BRECKENRIDGE, Minn. -- After years of growing sugar beets in the rich soil of the Red River Valley, Mike Hasbargen figures he can handle the gamut of minor catastrophes that occur with every new crop: machinery gummed up by rocks and mud during round-the-clock October harvests, stores of beets rotted by unexpected early spring thaws and other small disasters.
But when Hasbargen strode into the field near his homestead to pull up and inspect a plump, sugar-rich beet one late summer day this year, he was more worried about the trade policies of the Bush administration than the vagaries of nature or equipment.
In May, the administration signed an agreement with Central American countries that could open the door to an additional 97,000 tons of imported sugar a year. Trade officials say the concessions to Guatemala and four other countries amount to no more than one day of U.S. sugar production. The trade deal, they say, would greatly benefit U.S. exporters who send beef, pork, wheat, soybeans, corn and other products to Central America.

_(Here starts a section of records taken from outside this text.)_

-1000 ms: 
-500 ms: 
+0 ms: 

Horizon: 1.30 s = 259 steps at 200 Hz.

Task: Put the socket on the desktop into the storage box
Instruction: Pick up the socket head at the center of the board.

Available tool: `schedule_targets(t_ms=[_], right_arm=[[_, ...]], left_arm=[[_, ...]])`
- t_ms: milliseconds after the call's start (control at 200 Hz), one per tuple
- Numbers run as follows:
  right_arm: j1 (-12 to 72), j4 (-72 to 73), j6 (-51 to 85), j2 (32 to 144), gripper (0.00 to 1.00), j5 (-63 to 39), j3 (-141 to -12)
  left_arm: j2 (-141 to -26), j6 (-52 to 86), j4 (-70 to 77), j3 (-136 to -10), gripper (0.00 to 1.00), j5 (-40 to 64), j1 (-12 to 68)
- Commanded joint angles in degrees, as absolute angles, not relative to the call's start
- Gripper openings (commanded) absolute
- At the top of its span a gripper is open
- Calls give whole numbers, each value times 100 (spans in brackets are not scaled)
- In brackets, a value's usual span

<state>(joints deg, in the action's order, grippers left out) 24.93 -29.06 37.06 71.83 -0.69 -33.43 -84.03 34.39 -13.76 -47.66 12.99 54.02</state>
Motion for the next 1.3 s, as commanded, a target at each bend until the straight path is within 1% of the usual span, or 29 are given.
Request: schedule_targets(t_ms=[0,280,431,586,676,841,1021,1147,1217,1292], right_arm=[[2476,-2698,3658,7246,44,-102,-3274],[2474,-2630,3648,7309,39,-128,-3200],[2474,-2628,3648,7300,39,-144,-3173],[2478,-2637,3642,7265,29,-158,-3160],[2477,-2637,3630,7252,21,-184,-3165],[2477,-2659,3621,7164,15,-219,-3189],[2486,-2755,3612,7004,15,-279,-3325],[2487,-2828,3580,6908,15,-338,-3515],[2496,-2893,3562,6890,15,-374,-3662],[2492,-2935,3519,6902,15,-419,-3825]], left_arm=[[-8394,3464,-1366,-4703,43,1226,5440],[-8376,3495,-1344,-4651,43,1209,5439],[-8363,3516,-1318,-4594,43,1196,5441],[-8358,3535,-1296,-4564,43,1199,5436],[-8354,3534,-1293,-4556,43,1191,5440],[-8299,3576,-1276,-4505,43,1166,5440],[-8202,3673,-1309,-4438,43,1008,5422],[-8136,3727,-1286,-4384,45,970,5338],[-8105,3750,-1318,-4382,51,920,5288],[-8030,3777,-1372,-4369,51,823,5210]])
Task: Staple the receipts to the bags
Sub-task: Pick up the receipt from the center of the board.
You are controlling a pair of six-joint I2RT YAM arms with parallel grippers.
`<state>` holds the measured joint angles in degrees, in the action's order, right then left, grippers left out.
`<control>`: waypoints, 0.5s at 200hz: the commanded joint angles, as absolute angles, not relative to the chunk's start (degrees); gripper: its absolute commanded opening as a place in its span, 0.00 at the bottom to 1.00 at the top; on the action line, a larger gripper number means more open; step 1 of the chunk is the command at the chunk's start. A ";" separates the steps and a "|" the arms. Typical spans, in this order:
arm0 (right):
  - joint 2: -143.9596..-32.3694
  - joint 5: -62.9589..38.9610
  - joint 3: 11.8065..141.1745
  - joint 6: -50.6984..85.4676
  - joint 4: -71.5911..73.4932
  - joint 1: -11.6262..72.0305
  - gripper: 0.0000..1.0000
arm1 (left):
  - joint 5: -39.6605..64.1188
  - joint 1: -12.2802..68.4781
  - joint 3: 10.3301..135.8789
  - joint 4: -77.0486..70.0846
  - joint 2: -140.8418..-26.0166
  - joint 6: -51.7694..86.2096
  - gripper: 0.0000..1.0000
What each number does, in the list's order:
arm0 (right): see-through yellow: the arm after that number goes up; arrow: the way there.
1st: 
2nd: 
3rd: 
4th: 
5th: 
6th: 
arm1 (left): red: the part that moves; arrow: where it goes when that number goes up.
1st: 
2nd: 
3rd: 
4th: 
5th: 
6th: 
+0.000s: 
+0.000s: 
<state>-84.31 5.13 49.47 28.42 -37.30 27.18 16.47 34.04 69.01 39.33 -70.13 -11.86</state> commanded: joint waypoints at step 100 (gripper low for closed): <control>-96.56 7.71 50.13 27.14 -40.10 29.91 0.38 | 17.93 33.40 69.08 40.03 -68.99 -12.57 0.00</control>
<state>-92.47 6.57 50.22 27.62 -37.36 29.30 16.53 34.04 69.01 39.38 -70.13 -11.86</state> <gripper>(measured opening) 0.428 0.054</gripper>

But those assurances have not kept the sugar issue out of the presidential campaign unfolding in this corner of the Farm Belt. Many in the beet industry -- a mainstay of northwest Minnesota's economy -- have taken the trade deal as a sign of fading support for sugar protections, and they are fighting back with money and lobbying muscle.
Cane growers in Florida and Louisiana -- two other political battlegrounds -- have joined the chorus.
"It hurts the president," said Hasbargen, a self-described independent who voted for George W. Bush in 2000 but is supporting Sen. John F. Kerry (D-Mass.) for president this time around, largely because of sugar.
The administration is not backing away from the treaty. But it does not plan to send it to Congress for ratification before the election. Kerry favors renegotiation but has not said expressly whether he would redo the sugar provisions.
It has been decades since the "farm vote" could swing an election to a Harry S. Truman or a Dwight D. Eisenhower. Vast changes in U.S. agriculture have shrunk the number of full-time commercial farmers from millions to a statistically insignificant few hundred thousand.
But in many parts of the Farm Belt that will be crucial in the election, economic prosperity is still linked to farming, and farm issues still mobilize voters. In a stark demonstration of agriculture's muscle last week, farm-state senators tacked a $2.9 billion disaster relief package for farmers and ranchers onto an unrelated spending bill, overriding objections that the aid violated budget rules.
Minnesota last voted for a Republican for president in 1972. Yet Bush lost Minnesota in 2000 by just two percentage points -- thanks in part to his 15-point margin in the huge 7th Congressional District covering the state's rural northwest quadrant, including the beet-growing country along the Red River. Political analysts say the president must run that strong in the district this year to capture the state's 10 electoral votes.
Strong farm prices are a clear asset for the president right now, as are the conservative leanings of many rural voters on issues such as gun control. But sugar is a major wild card.
"Bush is in trouble in Minnesota," said the 7th District's representative, Collin C. Peterson, a popular conservative Democrat and one of the strongest advocates in Congress for the sugar program. The reasons, he said, are the Iraq war, the budget deficit -- and sugar.
Peterson's district shows why agriculture matters. The district is first in the nation in sugar and turkey production, second in soybeans, third in wheat and fourth in corn. Driving along the two-lane blacktops and gravel section roads, one sees huge wheat combines churning up clouds of dust and miles of ripening soybeans and beets.
Politically, the district displays a distinctly independent streak. Peterson, the Democrat, has won recent elections by 2 to 1 margins, and voters often send Democrats to the state Legislature. Ralph Nader garnered almost 5 percent of the vote in 2000, a sign that prairie populism still flourishes here.